So, I do believe in the critical, but I think there's a shallow version of the critical stance that people are too willing to embrace, which is to say, "Ugh, everything sucks! Mainstream games suck, AAA games suck. This sucks." Or, "walking simulators suck," or "you suck" or "this sucks" or "that sucks." Everybody imagines that everyone else is a complete idiot. And the reality is just average intelligence -- we're all basically the same. If you stop and think for two seconds it’s obvious that everyone is basically the same, there's not this radical difference between you and your friends and all these other people. You happen to be born in the suburbs of Minneapolis, and you went to this one high school and you listened to this band. It's so easy to look at anything that isn't your scene, or isn't your taste, and find it monstrous.
I think it's valuable as an artist and creator to be able to look at these things and say, okay, this is not mine, but it is not alien to me. Nothing that is human is alien to me, and I understand the people who play Evony, David. I understand that. Whatever it is, the people who play games that I don't like, these mainstream AAA games like Mass Effect or Deus Ex -- I get it. I understand it. You have to have some level of respect. People who go to casinos and play slot machines -- as soon as you think of them as sub-humans, you're missing a truth about the world that will make you a better creator and a better artist. To understand, no, I too go to casinos. I too play slot machines. Or I could, or I might. And I might watch football, and I might play League of Legends; and I might play Flappy Bird, and I might play Dear Esther. I might play Hatred, or any of these games. Anything that seems alien and monstrous to you, resist the urge to use your work as a signal for who you are, and instead use your work as a way of constructing who you want to be. Do you see what I'm saying?

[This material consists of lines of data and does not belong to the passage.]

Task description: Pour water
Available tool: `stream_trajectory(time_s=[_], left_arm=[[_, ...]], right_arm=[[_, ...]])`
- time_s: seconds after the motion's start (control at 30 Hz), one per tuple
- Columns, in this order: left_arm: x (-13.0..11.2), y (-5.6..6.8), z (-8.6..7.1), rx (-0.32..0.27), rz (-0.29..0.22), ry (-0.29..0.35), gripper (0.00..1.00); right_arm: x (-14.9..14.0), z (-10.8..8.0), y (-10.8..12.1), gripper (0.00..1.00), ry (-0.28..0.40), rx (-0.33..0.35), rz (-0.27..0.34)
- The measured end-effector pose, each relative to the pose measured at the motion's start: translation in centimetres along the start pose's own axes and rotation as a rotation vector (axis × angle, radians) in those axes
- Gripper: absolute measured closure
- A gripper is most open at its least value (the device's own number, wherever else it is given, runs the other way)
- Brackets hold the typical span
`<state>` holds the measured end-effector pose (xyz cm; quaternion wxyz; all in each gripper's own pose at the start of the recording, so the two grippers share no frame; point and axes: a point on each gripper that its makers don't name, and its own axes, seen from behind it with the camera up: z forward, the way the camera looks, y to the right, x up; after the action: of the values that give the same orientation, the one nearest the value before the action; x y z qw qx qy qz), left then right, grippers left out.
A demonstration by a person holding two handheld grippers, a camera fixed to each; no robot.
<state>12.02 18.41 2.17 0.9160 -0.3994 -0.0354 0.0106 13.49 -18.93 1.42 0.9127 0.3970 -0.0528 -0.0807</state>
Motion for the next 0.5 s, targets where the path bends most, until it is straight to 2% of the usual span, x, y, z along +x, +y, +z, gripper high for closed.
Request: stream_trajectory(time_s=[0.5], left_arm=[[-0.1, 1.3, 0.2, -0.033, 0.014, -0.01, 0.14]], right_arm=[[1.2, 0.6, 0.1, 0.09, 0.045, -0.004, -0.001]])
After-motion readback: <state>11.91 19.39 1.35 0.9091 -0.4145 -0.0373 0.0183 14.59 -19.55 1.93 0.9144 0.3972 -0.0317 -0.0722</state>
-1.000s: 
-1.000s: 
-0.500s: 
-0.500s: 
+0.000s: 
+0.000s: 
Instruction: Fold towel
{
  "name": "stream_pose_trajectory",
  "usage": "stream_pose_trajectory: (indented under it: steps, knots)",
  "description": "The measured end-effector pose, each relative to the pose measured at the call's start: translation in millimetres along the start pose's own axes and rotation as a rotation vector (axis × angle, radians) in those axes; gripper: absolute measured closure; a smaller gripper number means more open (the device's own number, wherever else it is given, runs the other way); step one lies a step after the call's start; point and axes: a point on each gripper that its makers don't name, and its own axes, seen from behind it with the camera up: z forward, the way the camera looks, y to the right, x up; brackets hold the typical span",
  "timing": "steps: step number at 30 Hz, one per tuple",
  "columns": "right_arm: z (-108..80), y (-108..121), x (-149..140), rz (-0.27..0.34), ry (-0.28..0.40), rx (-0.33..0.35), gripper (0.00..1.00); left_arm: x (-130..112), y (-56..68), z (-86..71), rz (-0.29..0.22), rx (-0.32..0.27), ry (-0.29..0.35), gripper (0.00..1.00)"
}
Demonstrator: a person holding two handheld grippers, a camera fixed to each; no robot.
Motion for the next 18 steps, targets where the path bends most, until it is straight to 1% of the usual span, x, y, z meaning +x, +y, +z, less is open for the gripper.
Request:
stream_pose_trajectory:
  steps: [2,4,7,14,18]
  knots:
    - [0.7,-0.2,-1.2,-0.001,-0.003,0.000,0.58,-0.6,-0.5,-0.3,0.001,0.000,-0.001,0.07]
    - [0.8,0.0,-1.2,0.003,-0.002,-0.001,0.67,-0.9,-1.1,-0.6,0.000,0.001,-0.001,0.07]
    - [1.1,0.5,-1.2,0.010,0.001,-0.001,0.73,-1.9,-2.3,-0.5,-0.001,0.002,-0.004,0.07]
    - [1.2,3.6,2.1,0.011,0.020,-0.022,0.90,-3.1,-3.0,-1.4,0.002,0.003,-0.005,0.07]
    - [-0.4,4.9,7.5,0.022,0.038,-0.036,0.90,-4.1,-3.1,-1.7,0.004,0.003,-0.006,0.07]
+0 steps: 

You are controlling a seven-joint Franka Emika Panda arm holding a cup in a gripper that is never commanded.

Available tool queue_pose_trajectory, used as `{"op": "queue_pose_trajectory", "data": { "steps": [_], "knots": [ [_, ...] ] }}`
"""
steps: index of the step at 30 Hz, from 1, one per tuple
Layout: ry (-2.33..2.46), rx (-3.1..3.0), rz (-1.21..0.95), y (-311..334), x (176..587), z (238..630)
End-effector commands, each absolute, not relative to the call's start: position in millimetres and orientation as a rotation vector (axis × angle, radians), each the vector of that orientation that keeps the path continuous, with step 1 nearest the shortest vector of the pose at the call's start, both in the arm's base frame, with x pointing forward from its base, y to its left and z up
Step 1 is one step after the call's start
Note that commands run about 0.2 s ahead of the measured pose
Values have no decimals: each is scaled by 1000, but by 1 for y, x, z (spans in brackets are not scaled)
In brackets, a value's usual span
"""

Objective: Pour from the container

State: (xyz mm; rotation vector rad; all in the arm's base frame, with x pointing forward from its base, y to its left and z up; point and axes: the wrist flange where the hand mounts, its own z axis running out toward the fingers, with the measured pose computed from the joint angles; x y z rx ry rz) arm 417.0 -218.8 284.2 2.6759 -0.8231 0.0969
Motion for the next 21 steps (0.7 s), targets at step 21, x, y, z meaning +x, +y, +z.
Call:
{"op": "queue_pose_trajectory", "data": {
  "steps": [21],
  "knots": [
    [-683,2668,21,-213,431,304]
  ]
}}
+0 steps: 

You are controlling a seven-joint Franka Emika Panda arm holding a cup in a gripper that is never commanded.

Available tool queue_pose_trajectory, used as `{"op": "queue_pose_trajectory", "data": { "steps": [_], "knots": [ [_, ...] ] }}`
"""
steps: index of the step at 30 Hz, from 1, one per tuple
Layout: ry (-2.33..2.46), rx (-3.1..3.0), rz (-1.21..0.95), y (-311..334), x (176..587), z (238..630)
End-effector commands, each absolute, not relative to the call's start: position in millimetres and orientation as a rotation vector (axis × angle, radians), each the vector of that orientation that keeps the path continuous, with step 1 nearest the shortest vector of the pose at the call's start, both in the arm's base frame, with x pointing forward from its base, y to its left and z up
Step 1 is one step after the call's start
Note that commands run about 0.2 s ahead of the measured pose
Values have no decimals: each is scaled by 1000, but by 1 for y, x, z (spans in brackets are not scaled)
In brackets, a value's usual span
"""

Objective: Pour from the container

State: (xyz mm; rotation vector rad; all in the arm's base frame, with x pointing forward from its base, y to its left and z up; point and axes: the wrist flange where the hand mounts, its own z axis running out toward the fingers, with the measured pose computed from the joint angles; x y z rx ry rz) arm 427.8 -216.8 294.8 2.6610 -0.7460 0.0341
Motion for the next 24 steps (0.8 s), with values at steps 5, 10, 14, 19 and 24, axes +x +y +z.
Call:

Absolutely. That's very well-put. We talked about this when we met up, but I'm curious to hear, in the spirit of honesty and the context of this conversation: We talked about this pattern of people proclaiming they are "quitting videogames."
I'm sympathetic. [Laughs.]
They are no longer going to --
Here's what I will say on the record: I'm totally sympathetic to those people. Darius Kazemi I think is a genius, and when he says "fuck videogames," I listen. The Tale of Tales folks I think have made a career out of being oppositional, defining their work in opposition to other things. And who can blame anyone? I think the real problem is not the dramatic goodbye- - everybody who grew up on message boards knows there is only one response to that, which is, "See you next Tuesday," right? [Laughs.]
It's like when rappers retire.
[Laughs.] Exactly. See you next Tuesday, which is genuinely both an insult, but also an honest expression of love, an indication that you will be welcomed back. That's what it means. It's teasing you and making fun of you, but it's also saying, "We will be here, and you can come back whenever you want." That's the way I feel about every single person who has ever said goodbye to videogames. See you next Tuesday.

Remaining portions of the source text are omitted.